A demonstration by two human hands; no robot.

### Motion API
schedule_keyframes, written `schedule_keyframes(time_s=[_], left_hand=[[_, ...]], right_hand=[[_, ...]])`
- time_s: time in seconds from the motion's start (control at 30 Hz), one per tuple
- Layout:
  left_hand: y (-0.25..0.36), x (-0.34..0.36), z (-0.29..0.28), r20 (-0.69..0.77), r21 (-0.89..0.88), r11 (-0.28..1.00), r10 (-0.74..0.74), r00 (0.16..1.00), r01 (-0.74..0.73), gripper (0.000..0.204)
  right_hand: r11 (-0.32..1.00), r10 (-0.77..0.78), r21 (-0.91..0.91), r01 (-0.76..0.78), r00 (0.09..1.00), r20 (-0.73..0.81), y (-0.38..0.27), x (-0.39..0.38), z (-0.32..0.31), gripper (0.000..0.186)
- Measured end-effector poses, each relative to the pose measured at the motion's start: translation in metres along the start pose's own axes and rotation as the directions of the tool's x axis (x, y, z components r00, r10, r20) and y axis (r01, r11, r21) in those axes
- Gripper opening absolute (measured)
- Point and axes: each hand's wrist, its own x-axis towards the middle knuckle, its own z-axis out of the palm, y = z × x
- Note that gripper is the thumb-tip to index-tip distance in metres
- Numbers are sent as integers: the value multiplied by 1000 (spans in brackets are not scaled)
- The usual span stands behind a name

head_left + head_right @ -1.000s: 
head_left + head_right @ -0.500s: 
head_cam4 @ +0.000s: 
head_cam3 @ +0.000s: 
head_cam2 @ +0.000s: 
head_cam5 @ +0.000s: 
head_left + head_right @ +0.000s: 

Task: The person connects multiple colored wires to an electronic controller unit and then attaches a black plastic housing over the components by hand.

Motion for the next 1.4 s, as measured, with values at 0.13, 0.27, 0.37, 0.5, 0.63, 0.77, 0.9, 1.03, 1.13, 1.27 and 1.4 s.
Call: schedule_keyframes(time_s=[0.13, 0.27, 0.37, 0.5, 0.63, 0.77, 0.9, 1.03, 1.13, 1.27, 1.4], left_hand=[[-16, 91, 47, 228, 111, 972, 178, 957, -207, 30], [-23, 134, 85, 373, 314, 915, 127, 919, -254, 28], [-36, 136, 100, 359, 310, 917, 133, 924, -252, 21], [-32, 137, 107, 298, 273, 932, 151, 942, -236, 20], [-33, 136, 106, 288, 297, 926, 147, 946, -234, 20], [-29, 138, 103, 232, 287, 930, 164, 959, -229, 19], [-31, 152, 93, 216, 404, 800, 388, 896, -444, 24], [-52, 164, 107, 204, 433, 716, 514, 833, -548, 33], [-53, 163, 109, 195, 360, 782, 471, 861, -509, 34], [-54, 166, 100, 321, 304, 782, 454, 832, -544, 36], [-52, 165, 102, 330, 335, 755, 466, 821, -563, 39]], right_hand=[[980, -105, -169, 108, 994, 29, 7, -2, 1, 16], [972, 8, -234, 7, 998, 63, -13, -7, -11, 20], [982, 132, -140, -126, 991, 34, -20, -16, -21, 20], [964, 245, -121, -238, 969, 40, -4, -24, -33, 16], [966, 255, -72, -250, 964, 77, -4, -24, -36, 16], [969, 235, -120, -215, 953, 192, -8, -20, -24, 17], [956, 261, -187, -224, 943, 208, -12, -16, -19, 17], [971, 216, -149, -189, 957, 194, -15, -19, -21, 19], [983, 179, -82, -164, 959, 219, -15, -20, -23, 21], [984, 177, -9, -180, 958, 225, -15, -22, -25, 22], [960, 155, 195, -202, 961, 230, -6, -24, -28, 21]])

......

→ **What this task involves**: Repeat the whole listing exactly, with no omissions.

→ **Solution for this problem**:
A demonstration by two human hands; no robot.

### Motion API
schedule_keyframes, written `schedule_keyframes(time_s=[_], left_hand=[[_, ...]], right_hand=[[_, ...]])`
- time_s: time in seconds from the motion's start (control at 30 Hz), one per tuple
- Layout:
  left_hand: y (-0.25..0.36), x (-0.34..0.36), z (-0.29..0.28), r20 (-0.69..0.77), r21 (-0.89..0.88), r11 (-0.28..1.00), r10 (-0.74..0.74), r00 (0.16..1.00), r01 (-0.74..0.73), gripper (0.000..0.204)
  right_hand: r11 (-0.32..1.00), r10 (-0.77..0.78), r21 (-0.91..0.91), r01 (-0.76..0.78), r00 (0.09..1.00), r20 (-0.73..0.81), y (-0.38..0.27), x (-0.39..0.38), z (-0.32..0.31), gripper (0.000..0.186)
- Measured end-effector poses, each relative to the pose measured at the motion's start: translation in metres along the start pose's own axes and rotation as the directions of the tool's x axis (x, y, z components r00, r10, r20) and y axis (r01, r11, r21) in those axes
- Gripper opening absolute (measured)
- Point and axes: each hand's wrist, its own x-axis towards the middle knuckle, its own z-axis out of the palm, y = z × x
- Note that gripper is the thumb-tip to index-tip distance in metres
- Numbers are sent as integers: the value multiplied by 1000 (spans in brackets are not scaled)
- The usual span stands behind a name

head_left + head_right @ -1.000s: 
head_left + head_right @ -0.500s: 
head_cam4 @ +0.000s: 
head_cam3 @ +0.000s: 
head_cam2 @ +0.000s: 
head_cam5 @ +0.000s: 
head_left + head_right @ +0.000s: 

Task: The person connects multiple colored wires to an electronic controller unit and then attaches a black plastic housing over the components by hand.

Motion for the next 1.4 s, as measured, with values at 0.13, 0.27, 0.37, 0.5, 0.63, 0.77, 0.9, 1.03, 1.13, 1.27 and 1.4 s.
Call: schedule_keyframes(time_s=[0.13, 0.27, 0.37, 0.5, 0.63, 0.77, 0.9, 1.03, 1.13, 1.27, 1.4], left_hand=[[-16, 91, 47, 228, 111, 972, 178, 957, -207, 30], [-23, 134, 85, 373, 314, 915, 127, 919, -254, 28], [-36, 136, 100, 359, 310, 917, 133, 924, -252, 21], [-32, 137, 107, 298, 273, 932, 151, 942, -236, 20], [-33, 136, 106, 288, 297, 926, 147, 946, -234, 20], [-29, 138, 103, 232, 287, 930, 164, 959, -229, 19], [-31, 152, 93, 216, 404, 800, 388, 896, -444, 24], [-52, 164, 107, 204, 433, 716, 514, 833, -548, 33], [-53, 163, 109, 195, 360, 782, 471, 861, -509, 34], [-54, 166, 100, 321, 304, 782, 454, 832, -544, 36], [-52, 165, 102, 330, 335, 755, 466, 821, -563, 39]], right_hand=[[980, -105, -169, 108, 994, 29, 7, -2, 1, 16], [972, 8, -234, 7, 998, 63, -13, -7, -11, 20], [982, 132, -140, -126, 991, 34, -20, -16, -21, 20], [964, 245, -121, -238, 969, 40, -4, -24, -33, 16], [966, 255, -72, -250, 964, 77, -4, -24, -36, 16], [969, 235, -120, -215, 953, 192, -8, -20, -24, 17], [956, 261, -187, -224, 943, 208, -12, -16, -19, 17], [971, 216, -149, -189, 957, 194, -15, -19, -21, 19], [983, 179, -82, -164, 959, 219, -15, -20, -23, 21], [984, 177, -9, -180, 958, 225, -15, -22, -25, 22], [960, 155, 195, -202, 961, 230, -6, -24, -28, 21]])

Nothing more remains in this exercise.